*ABOUT THIS EXERCISE*:
Go through the data and report each line that holds the string "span".

*INFORMATION SHOWN*:
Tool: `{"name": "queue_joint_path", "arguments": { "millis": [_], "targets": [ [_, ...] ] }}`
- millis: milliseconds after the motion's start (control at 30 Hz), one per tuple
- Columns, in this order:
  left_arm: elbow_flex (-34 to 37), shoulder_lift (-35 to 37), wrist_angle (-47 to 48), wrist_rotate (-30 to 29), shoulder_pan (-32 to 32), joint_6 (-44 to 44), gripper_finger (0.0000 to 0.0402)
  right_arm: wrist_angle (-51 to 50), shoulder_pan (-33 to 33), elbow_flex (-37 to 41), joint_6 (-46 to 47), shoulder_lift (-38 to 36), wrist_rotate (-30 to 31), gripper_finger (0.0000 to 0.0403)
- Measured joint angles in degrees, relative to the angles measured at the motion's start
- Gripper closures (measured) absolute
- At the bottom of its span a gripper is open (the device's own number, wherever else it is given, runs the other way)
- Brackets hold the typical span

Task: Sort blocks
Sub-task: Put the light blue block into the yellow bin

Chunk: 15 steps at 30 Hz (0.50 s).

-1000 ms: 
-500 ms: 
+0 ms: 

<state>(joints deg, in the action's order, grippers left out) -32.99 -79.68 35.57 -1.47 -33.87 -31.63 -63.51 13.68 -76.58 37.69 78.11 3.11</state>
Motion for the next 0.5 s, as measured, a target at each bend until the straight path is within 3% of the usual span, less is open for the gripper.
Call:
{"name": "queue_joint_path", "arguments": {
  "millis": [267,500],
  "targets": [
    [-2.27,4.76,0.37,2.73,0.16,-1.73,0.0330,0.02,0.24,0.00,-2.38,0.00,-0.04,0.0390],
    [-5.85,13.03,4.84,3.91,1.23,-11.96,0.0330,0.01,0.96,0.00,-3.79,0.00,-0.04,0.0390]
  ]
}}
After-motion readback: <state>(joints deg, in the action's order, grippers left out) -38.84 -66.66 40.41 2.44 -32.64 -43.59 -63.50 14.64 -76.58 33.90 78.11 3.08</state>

*TASK RESPONSE*:
- At the bottom of its span a gripper is open (the device's own number, wherever else it is given, runs the other way)
- Brackets hold the typical span
Motion for the next 0.5 s, as measured, a target at each bend until the straight path is within 3% of the usual span, less is open for the gripper.

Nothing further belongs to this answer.